Terkel died at his home in Chicago, his son said.
“He lived a long, eventful, satisfying, though sometimes tempestuous, life,” Dan Terkel said. “I think that pretty well sums it up.”
The author of blockbuster oral histories on World War II, the Great Depression, and contemporary attitudes toward work, Terkel roamed the country engaging an astounding cross-section of Americans in tape-recorded chats — about their dreams, their fears, their chewing gum, about racism, courage, dirty floors, the Beatles.
With his loud laugh and raspy voice, plus his inept fumbles with his tape recorder, he set his subjects at ease and tugged from them memories, predictions and simple truths about their everyday existence. Terkel transcribed and edited the interviews, then compiled them into books at once intimate and sweeping, among them “Division Street,” “Hard Times,” “Working,” and “The Good War,” which won the Pulitzer Prize in 1984.
Terkel was also a legendary radio personality, hosting a daily music and interview show on Chicago’s WFMT for 45 years.
He never prepared his questions in advance. He interrupted his guests often. Yet Terkel was known as a master interviewer, able to establish an easy rapport with just about anyone. His secret, he once said, was simple: “It’s listening.”
And listen he did: to sultry jazz singers and insecure housewives; to a repentant Ku Klux Klan leader; to Bob Dylan, the Rev. Martin Luther King Jr., Marlene Dietrich, Bertrand Russell; to a parking lot attendant and a lesbian grandmother; to a piano tuner; to a barber.

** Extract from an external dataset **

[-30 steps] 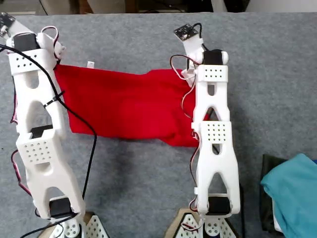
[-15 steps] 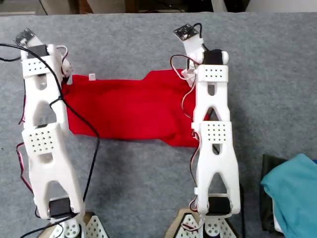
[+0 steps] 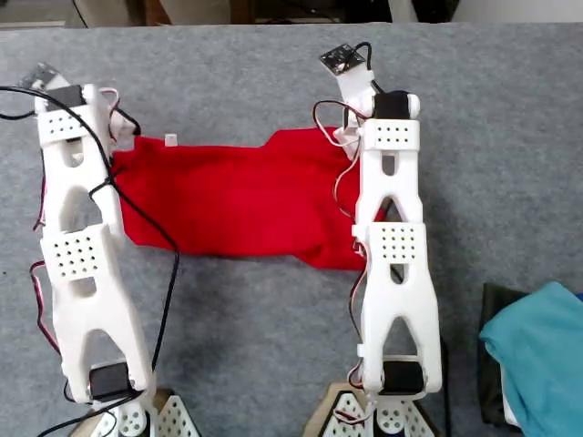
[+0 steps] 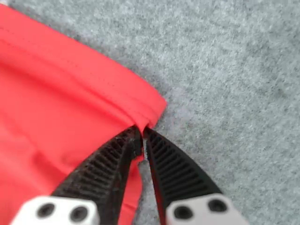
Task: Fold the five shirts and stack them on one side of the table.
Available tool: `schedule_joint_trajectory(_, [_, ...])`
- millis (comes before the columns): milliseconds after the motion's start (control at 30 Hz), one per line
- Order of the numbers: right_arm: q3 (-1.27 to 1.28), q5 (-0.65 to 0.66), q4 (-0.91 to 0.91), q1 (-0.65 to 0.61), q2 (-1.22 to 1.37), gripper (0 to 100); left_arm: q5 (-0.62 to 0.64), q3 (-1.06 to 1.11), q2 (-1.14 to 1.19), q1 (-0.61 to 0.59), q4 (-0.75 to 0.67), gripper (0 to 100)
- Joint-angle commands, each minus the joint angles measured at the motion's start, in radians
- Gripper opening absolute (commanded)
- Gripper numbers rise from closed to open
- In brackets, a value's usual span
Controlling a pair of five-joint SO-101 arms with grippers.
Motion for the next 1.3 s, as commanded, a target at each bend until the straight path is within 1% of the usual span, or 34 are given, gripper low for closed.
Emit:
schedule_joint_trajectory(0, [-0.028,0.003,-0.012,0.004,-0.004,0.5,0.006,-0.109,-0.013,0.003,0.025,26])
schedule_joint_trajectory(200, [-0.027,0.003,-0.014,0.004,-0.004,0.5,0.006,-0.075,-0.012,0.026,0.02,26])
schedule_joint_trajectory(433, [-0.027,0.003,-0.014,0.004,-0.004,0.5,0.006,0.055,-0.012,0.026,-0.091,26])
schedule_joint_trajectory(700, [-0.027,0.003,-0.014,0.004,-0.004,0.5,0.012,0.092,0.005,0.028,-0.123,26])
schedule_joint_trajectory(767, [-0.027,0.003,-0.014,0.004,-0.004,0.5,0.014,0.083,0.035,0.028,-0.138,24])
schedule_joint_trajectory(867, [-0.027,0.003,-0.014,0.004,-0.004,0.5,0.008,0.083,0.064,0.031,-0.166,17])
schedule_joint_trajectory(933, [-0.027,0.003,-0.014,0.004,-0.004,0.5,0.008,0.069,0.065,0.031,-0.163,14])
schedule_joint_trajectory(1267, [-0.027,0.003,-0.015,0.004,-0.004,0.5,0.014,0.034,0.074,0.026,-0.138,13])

As the late CBS newsman Charles Kuralt once said: “When Studs Terkel listens, everybody talks.”
Reviewers called Terkel’s oral histories accessible, powerful and deeply moving. “Readers will experience emotions they didn’t know they had,” the Cleveland Plain Dealer wrote of his World War II book. Though they were lengthy — some more than 600 pages — most of Terkel’s books shot straight to the best-seller list and much of his work was translated for publication abroad.

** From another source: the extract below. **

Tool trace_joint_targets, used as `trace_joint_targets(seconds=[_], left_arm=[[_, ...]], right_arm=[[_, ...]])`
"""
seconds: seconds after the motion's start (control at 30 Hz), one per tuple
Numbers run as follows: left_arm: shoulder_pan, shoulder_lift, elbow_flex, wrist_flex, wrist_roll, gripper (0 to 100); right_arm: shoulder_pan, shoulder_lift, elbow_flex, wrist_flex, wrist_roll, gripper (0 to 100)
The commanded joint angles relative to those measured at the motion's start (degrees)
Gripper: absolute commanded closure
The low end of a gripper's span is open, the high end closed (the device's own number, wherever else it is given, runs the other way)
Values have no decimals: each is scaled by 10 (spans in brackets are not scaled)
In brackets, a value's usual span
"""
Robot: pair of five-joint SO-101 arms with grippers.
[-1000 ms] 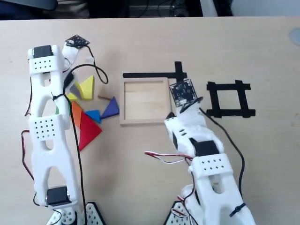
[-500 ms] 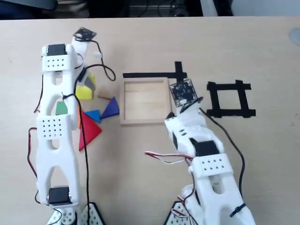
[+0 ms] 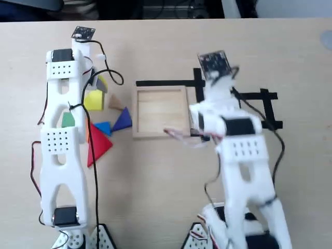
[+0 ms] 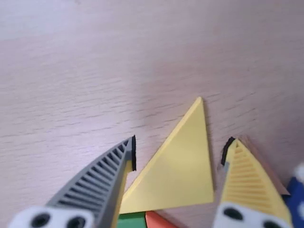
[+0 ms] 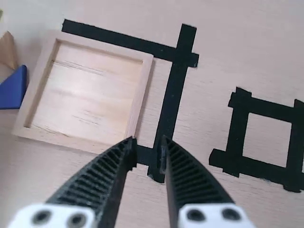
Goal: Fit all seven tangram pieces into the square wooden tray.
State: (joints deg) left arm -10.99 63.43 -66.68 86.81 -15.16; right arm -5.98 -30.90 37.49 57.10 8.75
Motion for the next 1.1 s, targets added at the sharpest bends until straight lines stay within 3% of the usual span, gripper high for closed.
trace_joint_targets(seconds=[0.0,0.23,0.43,0.57,0.7,1.07], left_arm=[[3,-10,-4,-3,11,695],[-15,-10,-9,29,57,692],[-28,-17,-11,46,59,695],[-51,-11,-65,93,48,692],[-76,-10,-103,98,-5,692],[-33,-10,-75,41,-45,659]], right_arm=[[-1,139,-94,8,0,909],[-4,364,-285,90,-4,909],[-19,429,-422,164,8,909],[-72,422,-436,165,80,910],[-123,402,-430,165,94,910],[-130,396,-394,172,93,910]])
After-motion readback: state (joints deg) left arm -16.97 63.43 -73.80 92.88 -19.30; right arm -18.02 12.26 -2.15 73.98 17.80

“I think he was the most extraordinary social observer this country has produced,” said Dr. Robert Coles, a Harvard professor of psychiatry who considered Terkel a friend and inspiration.

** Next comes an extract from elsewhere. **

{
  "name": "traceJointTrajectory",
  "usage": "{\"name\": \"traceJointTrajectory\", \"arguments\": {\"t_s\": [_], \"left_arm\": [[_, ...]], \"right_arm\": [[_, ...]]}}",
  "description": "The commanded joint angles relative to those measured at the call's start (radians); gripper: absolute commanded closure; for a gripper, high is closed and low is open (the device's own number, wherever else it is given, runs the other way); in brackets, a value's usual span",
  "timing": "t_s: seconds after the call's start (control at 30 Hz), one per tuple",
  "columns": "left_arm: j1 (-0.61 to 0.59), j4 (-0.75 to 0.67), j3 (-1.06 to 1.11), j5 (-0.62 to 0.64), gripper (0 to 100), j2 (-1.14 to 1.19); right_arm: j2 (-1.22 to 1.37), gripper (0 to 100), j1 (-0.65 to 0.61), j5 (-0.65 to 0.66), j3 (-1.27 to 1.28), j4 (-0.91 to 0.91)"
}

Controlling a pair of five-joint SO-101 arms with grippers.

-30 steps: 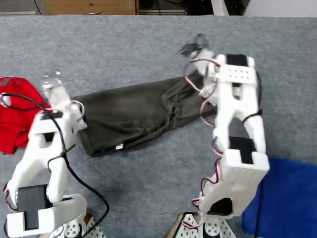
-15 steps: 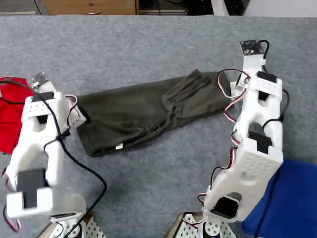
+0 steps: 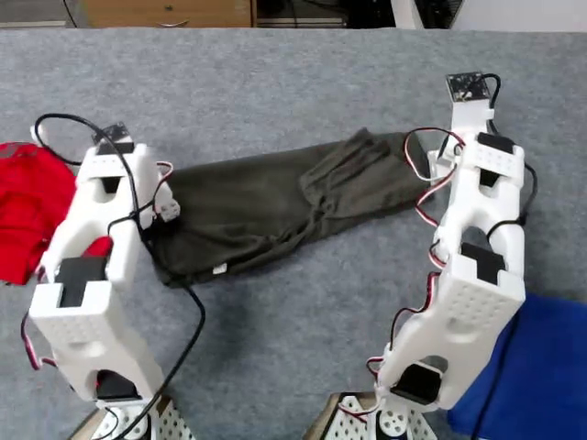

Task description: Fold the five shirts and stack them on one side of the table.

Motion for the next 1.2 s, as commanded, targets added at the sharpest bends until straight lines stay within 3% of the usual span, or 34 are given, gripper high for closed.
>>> {"name": "traceJointTrajectory", "arguments": {"t_s": [0.0,0.2,0.4,0.7,0.9,1.17], "left_arm": [[0.006,0.025,-0.018,0.0,96,0.035],[-0.002,0.035,-0.032,0.006,98,0.041],[-0.103,0.052,-0.104,-0.008,98,0.03],[-0.189,0.328,-0.506,-0.075,98,0.033],[-0.018,0.474,-0.793,-0.072,98,0.039],[0.321,0.482,-0.965,0.025,98,0.041]], "right_arm": [[-0.002,99.1,0.035,-0.015,-0.065,-0.02],[-0.002,99.1,0.05,-0.015,-0.07,-0.041],[-0.002,99.0,0.096,-0.071,-0.07,-0.069],[-0.002,98.9,0.114,-0.094,-0.07,-0.103],[-0.001,98.9,0.116,-0.094,-0.071,-0.104],[0.001,98.9,0.124,-0.095,-0.068,-0.124]]}}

Though Terkel did interview the rich and famous, “he recognized the need to pay attention to the poor, the vulnerable, the ordinary people,” Coles said. “I pray for the day when American universities will understand that Studs Terkel is worth many departments of sociology. He’s an institution in himself.”
Louis “Studs” Terkel was born May 16, 1912, in New York City. His family moved to Chicago when he was a boy, and he quickly grew to love the city.
“It’s not that Chicago is that great,” he once said. “In fact, it’s horrible. But living here is like being married to a woman with a broken nose. There may be lovelier lovelies, but never a lovely so real.”
Real was what Terkel always wanted to get at: real people, real lives, real emotions.
He did not claim to be a social scientist. He did not seek to conduct a statistically valid poll. He simply talked to people he found interesting. He didn’t hide his liberal politics, and at times his cross-sections seemed tilted heavily to the left. In general, though, Terkel sought to reach across lines of politics, race, class, education and geography to coax America’s history from its varied voices.
” ‘Statistics’ become persons, each one unique,” he once wrote. “I am constantly astonished.”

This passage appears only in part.